**Directions for this task:**
Here are some records. Transcribe all of them exactly.
──────────────────────────────
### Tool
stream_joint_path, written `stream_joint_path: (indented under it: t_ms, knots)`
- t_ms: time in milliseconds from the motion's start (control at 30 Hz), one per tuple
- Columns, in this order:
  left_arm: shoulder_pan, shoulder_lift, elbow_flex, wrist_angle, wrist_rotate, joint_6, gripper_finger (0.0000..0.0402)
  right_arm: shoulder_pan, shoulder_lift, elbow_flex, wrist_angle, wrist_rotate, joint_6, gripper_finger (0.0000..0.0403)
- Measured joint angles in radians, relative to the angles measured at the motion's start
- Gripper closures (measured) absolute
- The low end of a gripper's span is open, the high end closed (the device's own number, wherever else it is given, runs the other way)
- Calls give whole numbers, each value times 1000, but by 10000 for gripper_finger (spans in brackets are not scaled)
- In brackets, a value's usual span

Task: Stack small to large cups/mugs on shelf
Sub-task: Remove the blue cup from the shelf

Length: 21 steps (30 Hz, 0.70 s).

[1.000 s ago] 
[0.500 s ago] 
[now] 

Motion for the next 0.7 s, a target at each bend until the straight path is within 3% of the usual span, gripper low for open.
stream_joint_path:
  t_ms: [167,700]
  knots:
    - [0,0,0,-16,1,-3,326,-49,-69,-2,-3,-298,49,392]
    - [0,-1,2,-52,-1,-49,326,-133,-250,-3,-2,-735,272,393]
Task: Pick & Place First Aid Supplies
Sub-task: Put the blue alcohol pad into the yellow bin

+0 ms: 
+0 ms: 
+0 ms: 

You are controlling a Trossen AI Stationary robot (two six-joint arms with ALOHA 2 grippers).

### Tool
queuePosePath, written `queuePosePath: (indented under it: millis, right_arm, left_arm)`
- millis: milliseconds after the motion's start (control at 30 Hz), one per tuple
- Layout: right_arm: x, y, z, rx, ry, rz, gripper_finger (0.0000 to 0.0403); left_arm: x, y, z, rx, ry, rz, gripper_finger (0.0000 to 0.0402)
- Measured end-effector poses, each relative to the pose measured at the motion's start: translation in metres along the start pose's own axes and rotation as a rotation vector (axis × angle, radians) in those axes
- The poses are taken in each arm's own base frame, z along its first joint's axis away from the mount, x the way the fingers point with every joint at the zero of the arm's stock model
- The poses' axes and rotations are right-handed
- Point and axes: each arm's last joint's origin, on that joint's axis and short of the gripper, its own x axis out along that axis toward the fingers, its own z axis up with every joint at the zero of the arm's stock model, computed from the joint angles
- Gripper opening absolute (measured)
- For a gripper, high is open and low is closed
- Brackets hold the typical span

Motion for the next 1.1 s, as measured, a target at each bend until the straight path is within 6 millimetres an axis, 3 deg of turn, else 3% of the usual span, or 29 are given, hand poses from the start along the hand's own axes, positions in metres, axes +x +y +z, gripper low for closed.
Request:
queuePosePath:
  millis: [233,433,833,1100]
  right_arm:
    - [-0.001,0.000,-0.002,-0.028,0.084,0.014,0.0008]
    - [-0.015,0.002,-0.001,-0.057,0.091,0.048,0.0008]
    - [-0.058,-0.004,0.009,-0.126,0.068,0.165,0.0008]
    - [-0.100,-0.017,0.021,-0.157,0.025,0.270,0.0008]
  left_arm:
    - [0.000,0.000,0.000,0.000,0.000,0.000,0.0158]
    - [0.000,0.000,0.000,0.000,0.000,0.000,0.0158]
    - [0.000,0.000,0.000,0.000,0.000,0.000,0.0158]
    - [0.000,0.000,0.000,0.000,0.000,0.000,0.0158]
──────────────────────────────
**Result for this exercise:**
### Tool
stream_joint_path, written `stream_joint_path: (indented under it: t_ms, knots)`
- t_ms: time in milliseconds from the motion's start (control at 30 Hz), one per tuple
- Columns, in this order:
  left_arm: shoulder_pan, shoulder_lift, elbow_flex, wrist_angle, wrist_rotate, joint_6, gripper_finger (0.0000..0.0402)
  right_arm: shoulder_pan, shoulder_lift, elbow_flex, wrist_angle, wrist_rotate, joint_6, gripper_finger (0.0000..0.0403)
- Measured joint angles in radians, relative to the angles measured at the motion's start
- Gripper closures (measured) absolute
- The low end of a gripper's span is open, the high end closed (the device's own number, wherever else it is given, runs the other way)
- Calls give whole numbers, each value times 1000, but by 10000 for gripper_finger (spans in brackets are not scaled)
- In brackets, a value's usual span

Task: Stack small to large cups/mugs on shelf
Sub-task: Remove the blue cup from the shelf

Length: 21 steps (30 Hz, 0.70 s).

[1.000 s ago] 
[0.500 s ago] 
[now] 

Motion for the next 0.7 s, a target at each bend until the straight path is within 3% of the usual span, gripper low for open.
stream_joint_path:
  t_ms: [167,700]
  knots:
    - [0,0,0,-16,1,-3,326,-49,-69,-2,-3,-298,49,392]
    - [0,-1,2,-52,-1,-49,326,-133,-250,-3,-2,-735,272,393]
Task: Pick & Place First Aid Supplies
Sub-task: Put the blue alcohol pad into the yellow bin

+0 ms: 
+0 ms: 
+0 ms: 

You are controlling a Trossen AI Stationary robot (two six-joint arms with ALOHA 2 grippers).

### Tool
queuePosePath, written `queuePosePath: (indented under it: millis, right_arm, left_arm)`
- millis: milliseconds after the motion's start (control at 30 Hz), one per tuple
- Layout: right_arm: x, y, z, rx, ry, rz, gripper_finger (0.0000 to 0.0403); left_arm: x, y, z, rx, ry, rz, gripper_finger (0.0000 to 0.0402)
- Measured end-effector poses, each relative to the pose measured at the motion's start: translation in metres along the start pose's own axes and rotation as a rotation vector (axis × angle, radians) in those axes
- The poses are taken in each arm's own base frame, z along its first joint's axis away from the mount, x the way the fingers point with every joint at the zero of the arm's stock model
- The poses' axes and rotations are right-handed
- Point and axes: each arm's last joint's origin, on that joint's axis and short of the gripper, its own x axis out along that axis toward the fingers, its own z axis up with every joint at the zero of the arm's stock model, computed from the joint angles
- Gripper opening absolute (measured)
- For a gripper, high is open and low is closed
- Brackets hold the typical span

Motion for the next 1.1 s, as measured, a target at each bend until the straight path is within 6 millimetres an axis, 3 deg of turn, else 3% of the usual span, or 29 are given, hand poses from the start along the hand's own axes, positions in metres, axes +x +y +z, gripper low for closed.
Request:
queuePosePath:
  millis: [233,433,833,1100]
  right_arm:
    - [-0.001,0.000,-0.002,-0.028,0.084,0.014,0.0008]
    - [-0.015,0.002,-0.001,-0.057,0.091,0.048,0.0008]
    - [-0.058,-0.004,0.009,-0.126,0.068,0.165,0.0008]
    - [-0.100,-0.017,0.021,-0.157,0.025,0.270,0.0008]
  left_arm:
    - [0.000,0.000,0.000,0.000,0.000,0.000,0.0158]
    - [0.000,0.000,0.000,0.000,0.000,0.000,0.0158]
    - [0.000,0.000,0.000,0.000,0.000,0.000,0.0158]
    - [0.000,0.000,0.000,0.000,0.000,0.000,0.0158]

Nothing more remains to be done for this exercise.